Output only the lines of the entries that follow, starting at the one with "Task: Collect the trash" and running down to the one with "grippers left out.", both included and unchanged.

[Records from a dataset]
───
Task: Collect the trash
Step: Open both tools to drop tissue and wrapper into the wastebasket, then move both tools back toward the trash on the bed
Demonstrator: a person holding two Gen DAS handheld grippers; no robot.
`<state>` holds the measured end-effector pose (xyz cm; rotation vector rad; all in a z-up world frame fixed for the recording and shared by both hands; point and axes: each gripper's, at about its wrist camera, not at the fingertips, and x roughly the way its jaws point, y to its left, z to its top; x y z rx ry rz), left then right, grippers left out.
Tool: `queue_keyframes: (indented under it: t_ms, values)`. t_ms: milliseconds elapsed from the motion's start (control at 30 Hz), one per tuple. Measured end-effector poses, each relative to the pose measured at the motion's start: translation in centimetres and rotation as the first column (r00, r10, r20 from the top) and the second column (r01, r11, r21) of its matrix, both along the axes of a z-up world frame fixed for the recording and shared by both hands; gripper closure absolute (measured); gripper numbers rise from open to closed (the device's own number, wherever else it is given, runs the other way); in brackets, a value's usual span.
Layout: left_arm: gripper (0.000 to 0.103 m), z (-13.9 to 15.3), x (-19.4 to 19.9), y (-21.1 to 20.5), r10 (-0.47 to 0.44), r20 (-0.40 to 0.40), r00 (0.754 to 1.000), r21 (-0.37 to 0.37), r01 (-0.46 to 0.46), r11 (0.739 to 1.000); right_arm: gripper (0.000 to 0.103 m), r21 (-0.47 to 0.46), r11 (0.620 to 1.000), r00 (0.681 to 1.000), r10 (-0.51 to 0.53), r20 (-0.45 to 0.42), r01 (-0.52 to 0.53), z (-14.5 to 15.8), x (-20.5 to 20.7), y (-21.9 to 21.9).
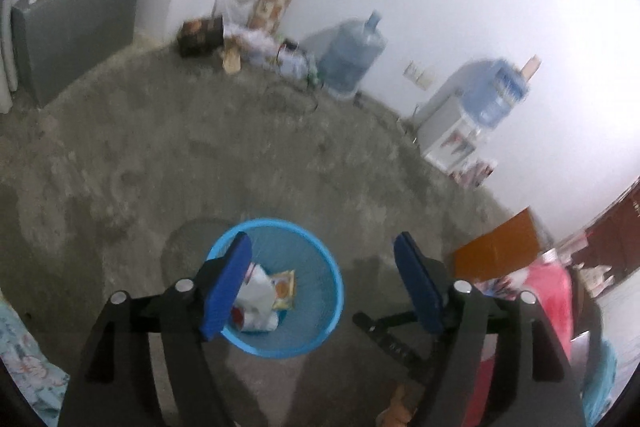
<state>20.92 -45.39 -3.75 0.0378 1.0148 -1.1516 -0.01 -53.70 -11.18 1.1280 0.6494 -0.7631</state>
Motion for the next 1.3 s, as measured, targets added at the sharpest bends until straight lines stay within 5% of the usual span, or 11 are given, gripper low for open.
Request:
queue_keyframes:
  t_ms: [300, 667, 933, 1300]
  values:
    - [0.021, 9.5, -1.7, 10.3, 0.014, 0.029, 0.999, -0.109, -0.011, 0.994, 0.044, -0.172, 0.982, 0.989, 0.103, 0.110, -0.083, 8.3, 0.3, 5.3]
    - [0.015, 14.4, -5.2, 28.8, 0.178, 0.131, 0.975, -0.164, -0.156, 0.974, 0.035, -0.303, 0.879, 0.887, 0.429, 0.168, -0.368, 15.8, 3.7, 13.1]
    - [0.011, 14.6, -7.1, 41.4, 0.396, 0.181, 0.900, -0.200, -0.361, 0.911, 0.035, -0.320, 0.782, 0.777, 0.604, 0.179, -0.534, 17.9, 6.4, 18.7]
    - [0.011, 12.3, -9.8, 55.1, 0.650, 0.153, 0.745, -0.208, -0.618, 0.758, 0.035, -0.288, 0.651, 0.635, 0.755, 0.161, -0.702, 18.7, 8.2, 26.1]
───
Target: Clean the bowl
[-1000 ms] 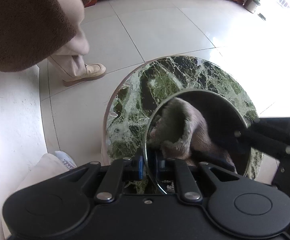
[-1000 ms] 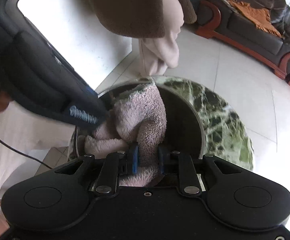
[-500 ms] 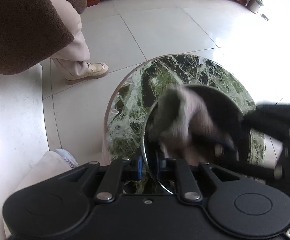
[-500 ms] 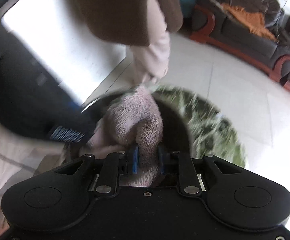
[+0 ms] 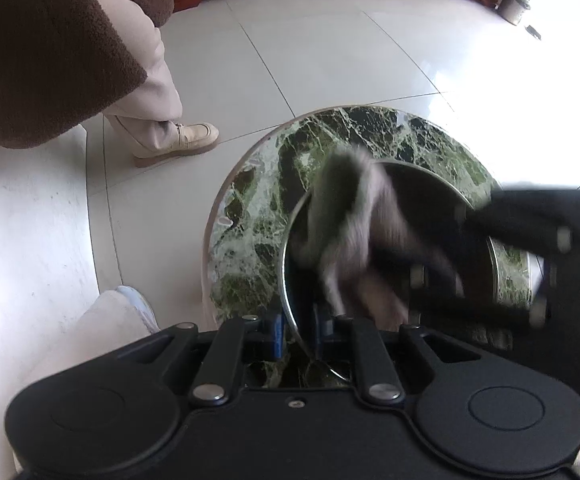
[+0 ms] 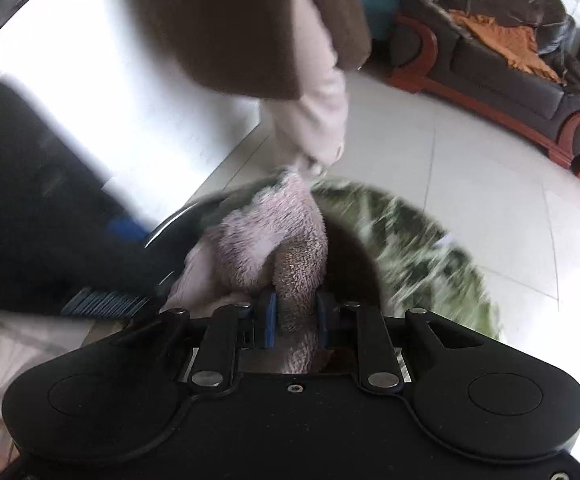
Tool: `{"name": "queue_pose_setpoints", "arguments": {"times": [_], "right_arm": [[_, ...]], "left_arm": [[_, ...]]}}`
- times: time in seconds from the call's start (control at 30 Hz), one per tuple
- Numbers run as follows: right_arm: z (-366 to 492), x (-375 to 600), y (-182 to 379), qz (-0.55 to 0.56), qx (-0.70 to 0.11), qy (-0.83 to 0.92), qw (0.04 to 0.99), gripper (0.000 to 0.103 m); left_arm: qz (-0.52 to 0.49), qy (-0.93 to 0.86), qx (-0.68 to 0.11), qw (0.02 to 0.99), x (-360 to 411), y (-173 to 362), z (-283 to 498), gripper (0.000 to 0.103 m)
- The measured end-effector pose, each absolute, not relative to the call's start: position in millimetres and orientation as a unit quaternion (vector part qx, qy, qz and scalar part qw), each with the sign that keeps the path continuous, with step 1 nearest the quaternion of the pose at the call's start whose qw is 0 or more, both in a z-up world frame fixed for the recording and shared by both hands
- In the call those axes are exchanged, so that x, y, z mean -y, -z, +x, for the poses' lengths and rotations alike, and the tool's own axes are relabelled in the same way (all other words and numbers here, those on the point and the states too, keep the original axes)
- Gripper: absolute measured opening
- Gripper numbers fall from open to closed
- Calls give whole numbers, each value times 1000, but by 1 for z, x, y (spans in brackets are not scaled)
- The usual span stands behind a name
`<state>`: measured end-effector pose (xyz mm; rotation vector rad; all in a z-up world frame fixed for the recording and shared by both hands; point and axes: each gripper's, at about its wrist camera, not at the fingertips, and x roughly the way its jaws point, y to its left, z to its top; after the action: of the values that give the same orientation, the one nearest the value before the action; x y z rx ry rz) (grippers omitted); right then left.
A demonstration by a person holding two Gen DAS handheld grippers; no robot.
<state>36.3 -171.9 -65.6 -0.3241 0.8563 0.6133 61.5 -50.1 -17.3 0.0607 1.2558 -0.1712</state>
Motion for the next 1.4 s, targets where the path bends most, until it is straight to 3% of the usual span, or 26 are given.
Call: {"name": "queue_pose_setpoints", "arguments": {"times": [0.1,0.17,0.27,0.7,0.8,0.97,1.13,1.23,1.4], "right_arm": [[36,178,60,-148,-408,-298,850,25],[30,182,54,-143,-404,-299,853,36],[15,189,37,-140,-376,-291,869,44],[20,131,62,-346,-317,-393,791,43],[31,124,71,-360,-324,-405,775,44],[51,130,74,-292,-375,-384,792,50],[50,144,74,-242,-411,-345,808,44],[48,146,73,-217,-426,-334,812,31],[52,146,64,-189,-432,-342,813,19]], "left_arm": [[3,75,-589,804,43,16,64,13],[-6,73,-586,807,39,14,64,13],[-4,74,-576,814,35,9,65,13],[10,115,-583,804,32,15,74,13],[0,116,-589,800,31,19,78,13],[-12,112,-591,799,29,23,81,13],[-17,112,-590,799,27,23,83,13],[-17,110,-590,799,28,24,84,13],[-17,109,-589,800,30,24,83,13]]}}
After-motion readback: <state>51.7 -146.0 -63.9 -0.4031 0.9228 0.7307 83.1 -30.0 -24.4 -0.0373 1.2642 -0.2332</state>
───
◆ SOLUTION FOR THIS EXERCISE ◆
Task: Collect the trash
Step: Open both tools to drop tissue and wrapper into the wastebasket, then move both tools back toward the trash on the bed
Demonstrator: a person holding two Gen DAS handheld grippers; no robot.
`<state>` holds the measured end-effector pose (xyz cm; rotation vector rad; all in a z-up world frame fixed for the recording and shared by both hands; point and axes: each gripper's, at about its wrist camera, not at the fingertips, and x roughly the way its jaws point, y to its left, z to its top; x y z rx ry rz), left then right, grippers left out.

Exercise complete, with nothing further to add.